◆ **PROBLEM STATEMENT**: In the records below, find the line with "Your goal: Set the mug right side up" and the line with "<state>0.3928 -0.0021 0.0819". Print both exactly, along with every line between them, and no other line.
—————
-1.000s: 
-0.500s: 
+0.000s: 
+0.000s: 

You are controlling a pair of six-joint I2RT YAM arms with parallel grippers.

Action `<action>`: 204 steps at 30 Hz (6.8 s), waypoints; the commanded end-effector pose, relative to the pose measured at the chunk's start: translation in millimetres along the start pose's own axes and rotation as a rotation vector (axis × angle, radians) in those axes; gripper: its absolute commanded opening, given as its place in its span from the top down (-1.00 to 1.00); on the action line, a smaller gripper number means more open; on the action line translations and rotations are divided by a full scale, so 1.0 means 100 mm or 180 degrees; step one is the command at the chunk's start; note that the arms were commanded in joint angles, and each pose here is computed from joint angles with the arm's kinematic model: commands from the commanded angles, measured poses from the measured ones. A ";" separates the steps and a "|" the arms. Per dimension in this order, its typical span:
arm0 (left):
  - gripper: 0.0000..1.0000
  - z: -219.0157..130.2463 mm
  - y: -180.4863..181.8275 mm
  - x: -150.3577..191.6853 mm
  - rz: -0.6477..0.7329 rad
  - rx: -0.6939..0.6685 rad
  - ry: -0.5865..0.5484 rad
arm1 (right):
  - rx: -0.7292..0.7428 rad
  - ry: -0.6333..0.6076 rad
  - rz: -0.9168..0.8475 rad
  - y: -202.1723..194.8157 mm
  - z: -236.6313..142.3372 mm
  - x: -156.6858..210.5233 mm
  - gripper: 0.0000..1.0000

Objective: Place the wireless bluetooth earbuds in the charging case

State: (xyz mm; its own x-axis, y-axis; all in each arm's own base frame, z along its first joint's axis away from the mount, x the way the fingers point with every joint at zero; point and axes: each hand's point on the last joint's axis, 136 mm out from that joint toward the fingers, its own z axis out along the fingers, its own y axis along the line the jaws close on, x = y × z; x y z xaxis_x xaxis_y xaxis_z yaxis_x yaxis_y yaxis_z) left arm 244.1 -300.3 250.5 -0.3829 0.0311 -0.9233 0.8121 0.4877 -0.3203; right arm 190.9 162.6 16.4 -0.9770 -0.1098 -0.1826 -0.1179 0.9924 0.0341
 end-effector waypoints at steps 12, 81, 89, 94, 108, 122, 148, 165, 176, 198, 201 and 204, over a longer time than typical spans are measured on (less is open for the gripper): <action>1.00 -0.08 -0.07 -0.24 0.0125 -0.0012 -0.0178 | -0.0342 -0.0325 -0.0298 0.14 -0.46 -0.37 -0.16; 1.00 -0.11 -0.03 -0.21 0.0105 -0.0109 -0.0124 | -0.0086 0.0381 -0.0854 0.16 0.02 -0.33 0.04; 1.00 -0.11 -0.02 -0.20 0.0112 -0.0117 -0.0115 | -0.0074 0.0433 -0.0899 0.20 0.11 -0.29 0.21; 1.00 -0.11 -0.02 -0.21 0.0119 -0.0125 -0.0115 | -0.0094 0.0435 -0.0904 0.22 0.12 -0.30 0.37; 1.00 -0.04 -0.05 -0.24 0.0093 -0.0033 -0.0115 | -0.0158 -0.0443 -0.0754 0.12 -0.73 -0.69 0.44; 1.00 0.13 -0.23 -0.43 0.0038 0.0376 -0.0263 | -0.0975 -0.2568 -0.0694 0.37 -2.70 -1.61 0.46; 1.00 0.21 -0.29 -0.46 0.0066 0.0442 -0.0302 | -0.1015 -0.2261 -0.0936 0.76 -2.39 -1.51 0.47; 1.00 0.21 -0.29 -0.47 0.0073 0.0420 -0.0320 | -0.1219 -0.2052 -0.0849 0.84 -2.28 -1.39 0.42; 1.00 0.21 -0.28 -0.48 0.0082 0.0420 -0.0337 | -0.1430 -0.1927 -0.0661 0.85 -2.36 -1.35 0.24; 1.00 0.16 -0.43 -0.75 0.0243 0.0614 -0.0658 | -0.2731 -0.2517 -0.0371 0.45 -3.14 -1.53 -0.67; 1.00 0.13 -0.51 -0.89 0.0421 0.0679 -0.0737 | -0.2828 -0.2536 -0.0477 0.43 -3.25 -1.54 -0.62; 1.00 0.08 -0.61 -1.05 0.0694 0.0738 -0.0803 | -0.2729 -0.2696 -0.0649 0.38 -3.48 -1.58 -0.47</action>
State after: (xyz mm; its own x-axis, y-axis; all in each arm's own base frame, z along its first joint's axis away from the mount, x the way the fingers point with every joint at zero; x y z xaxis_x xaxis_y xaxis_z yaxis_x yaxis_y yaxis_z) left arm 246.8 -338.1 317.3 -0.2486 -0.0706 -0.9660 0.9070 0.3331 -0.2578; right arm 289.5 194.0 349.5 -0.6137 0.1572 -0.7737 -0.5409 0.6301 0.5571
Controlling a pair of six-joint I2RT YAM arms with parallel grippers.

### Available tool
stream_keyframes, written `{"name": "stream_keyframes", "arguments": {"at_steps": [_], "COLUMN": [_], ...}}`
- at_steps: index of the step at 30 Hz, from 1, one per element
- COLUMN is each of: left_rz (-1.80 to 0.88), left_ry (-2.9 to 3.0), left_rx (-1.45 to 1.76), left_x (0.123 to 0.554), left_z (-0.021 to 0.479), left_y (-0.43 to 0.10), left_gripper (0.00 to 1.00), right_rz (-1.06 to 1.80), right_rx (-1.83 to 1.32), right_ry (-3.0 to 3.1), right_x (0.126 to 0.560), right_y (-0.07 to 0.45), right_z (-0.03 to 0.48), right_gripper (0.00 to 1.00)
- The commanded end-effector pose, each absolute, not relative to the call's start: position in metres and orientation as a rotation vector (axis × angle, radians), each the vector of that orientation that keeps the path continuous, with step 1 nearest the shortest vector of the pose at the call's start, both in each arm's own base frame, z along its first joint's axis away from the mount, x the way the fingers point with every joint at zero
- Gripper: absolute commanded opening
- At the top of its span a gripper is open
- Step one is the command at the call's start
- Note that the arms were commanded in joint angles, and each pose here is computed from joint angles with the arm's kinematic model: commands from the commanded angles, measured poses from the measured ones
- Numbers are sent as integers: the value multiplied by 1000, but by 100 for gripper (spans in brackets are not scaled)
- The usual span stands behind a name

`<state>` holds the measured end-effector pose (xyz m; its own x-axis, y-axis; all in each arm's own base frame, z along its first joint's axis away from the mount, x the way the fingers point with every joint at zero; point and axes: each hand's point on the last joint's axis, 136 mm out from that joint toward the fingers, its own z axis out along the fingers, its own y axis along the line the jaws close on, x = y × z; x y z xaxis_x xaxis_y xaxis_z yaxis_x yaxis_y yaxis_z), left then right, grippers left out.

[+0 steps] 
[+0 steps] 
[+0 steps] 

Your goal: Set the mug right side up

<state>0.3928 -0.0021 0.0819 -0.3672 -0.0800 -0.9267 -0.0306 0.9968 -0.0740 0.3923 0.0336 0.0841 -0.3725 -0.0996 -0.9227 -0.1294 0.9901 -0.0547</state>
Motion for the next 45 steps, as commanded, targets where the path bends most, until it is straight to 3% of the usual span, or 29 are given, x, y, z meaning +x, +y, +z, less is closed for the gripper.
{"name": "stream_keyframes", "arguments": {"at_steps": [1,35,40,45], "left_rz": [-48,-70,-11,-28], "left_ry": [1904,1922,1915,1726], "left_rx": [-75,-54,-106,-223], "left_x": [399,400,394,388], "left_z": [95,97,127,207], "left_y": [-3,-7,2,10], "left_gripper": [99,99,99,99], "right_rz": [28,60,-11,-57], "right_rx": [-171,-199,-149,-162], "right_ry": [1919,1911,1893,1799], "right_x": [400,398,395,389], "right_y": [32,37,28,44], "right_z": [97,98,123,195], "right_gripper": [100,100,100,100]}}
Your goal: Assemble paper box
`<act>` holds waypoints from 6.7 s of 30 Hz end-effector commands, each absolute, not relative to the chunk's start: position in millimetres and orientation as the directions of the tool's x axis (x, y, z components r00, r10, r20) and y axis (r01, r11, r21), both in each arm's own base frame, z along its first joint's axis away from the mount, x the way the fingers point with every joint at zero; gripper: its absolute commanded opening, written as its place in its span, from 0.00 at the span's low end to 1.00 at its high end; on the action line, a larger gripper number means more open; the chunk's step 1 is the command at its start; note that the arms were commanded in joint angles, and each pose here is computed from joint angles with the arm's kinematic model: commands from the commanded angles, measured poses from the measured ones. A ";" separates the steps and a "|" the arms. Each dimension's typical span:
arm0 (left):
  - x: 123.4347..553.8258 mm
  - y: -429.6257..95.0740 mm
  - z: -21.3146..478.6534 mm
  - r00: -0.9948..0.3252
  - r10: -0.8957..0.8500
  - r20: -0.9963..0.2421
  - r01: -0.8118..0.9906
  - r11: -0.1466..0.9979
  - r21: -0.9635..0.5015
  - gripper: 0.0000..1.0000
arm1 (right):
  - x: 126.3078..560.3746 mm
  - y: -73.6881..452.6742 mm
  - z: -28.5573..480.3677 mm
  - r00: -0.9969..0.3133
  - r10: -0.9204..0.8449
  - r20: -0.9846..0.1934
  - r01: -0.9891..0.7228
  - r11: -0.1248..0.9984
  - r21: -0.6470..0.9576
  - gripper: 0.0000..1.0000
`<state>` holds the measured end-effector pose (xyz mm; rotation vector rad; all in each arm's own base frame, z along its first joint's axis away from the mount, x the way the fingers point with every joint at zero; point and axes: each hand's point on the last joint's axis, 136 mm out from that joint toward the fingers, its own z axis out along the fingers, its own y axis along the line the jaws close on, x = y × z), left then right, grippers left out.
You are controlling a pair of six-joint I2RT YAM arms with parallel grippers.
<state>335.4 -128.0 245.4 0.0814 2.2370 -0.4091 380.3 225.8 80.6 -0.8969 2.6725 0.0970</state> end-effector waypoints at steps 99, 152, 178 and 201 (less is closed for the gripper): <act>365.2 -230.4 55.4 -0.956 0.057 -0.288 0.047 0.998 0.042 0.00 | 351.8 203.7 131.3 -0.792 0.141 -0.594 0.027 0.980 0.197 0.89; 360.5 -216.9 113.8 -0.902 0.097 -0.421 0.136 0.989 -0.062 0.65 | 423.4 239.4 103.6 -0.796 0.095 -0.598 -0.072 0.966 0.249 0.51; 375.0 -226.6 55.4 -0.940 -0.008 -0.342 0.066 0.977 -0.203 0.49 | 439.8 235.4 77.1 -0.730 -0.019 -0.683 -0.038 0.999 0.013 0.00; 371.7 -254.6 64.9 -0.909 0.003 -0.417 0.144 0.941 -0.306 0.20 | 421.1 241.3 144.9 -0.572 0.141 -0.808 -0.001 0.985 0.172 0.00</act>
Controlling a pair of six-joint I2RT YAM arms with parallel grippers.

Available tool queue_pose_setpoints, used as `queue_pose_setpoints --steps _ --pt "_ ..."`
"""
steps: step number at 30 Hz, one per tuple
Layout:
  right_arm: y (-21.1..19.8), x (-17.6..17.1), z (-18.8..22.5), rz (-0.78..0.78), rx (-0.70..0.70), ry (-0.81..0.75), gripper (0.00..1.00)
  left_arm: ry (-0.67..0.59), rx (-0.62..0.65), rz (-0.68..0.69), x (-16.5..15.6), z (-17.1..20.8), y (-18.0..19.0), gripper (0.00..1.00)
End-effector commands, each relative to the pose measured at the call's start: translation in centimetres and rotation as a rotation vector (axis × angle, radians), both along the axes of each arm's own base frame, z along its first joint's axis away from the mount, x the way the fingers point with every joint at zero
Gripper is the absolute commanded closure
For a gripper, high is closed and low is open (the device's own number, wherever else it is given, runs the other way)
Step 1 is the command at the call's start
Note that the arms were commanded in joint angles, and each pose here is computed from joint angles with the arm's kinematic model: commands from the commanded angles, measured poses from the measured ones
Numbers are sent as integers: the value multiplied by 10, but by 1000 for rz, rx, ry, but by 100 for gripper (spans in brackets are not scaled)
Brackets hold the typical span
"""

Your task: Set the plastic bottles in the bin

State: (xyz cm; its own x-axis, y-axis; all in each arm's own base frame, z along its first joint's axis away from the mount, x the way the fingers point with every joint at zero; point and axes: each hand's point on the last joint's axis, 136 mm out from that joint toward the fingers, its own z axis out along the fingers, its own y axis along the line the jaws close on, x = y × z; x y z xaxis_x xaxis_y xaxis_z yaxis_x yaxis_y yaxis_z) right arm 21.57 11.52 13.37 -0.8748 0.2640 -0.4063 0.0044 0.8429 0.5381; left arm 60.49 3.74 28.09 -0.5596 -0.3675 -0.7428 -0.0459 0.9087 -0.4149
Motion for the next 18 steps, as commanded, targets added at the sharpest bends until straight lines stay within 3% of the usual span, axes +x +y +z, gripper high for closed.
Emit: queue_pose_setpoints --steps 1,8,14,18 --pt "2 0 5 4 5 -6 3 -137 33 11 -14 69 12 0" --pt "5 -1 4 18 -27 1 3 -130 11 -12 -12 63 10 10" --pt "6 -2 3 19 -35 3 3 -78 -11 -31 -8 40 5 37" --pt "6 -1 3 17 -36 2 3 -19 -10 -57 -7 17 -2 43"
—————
◆ **WRITTEN ANSWER**:
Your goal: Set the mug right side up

<state>0.3928 -0.0021 0.0819 -0.3672 -0.0800 -0.9267 -0.0306 0.9968 -0.0740 0.3923 0.0336 0.0841 -0.3725 -0.0996 -0.9227 -0.1294 0.9901 -0.0547</state>

There is no additional output for this exercise.